━━━ Data shown

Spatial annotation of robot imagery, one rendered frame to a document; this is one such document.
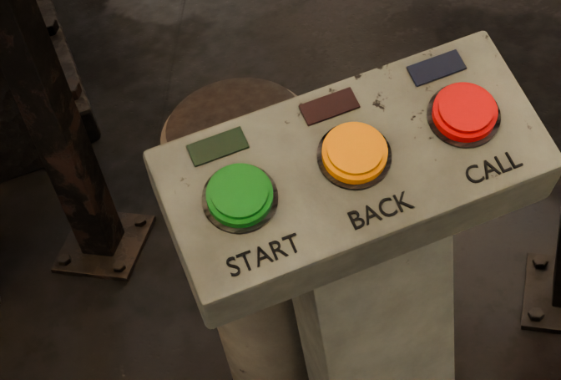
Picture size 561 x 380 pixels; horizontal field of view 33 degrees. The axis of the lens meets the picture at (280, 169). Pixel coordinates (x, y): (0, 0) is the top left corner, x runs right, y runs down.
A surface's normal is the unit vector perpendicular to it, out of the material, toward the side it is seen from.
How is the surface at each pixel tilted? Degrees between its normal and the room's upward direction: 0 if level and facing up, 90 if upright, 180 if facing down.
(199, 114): 0
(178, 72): 0
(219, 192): 20
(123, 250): 0
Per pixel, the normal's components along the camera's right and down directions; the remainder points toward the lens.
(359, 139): 0.00, -0.45
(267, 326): -0.03, 0.70
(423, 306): 0.35, 0.62
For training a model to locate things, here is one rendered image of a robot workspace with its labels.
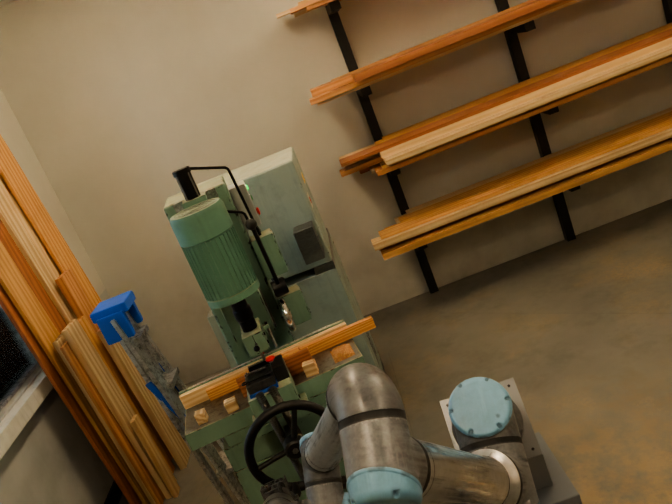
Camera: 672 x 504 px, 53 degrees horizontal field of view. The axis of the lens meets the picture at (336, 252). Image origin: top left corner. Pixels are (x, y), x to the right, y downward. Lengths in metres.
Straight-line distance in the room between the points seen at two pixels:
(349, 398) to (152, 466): 2.65
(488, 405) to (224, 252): 0.91
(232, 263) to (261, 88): 2.45
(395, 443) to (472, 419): 0.57
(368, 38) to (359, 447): 3.54
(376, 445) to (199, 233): 1.11
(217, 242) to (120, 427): 1.77
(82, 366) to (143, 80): 1.88
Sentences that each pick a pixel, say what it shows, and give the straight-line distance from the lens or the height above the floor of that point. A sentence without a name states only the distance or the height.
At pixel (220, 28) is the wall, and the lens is 4.41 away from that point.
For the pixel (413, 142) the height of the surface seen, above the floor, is 1.10.
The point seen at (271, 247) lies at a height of 1.25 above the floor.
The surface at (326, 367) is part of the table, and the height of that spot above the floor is 0.90.
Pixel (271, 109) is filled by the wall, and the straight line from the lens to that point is 4.40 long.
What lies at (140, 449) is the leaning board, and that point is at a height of 0.32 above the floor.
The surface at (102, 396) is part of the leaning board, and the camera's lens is 3.56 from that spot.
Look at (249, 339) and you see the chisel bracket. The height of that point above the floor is 1.06.
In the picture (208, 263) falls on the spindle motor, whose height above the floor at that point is 1.35.
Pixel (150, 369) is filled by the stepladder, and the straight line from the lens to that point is 2.99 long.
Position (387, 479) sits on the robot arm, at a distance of 1.10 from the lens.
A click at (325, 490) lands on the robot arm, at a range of 1.67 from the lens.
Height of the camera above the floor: 1.82
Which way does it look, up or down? 17 degrees down
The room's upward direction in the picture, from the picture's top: 22 degrees counter-clockwise
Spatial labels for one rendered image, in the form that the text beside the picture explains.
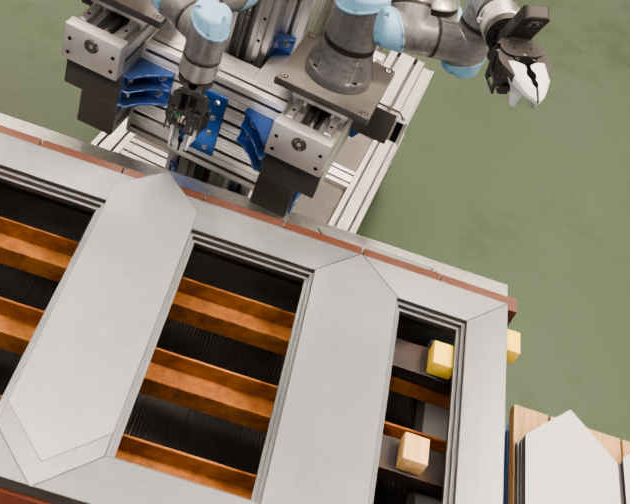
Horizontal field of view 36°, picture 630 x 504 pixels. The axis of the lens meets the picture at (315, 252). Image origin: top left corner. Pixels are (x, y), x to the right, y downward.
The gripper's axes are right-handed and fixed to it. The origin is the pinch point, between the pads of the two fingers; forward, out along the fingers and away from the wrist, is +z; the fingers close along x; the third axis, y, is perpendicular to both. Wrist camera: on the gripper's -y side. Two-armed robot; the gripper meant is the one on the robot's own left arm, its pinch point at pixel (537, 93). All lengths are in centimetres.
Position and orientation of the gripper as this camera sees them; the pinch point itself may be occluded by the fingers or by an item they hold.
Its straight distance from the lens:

━━━━━━

Skip every picture, and restate word for word only the lines above from the line containing "For training a" to the line containing "The surface at (326, 367)", both of them included.

For training a model to locate things, here is one rendered image of a robot workspace with its labels.
Camera: 672 x 504 px, 53 degrees horizontal field of view. The axis of the lens meets the picture at (336, 252). Image origin: top left corner. Pixels are (x, y), x to the right, y downward. Lengths in metres.
Straight-line distance in the room between the points seen at two pixels:
(349, 398) to (152, 466): 2.65
(488, 405) to (224, 252): 0.91
(232, 263) to (261, 88): 2.45
(395, 443) to (472, 419): 0.57
(368, 38) to (359, 447): 3.54
(376, 445) to (199, 233): 1.11
(217, 242) to (120, 427): 1.77
(82, 366) to (143, 80): 1.88
Sentences that each pick a pixel, say what it shows, and give the straight-line distance from the lens or the height above the floor of that point. A sentence without a name states only the distance or the height.
At pixel (220, 28) is the wall, and the lens is 4.41 away from that point.
For the pixel (413, 142) the height of the surface seen, above the floor, is 1.10.
The point seen at (271, 247) lies at a height of 1.25 above the floor.
The surface at (326, 367) is part of the table, and the height of that spot above the floor is 0.90.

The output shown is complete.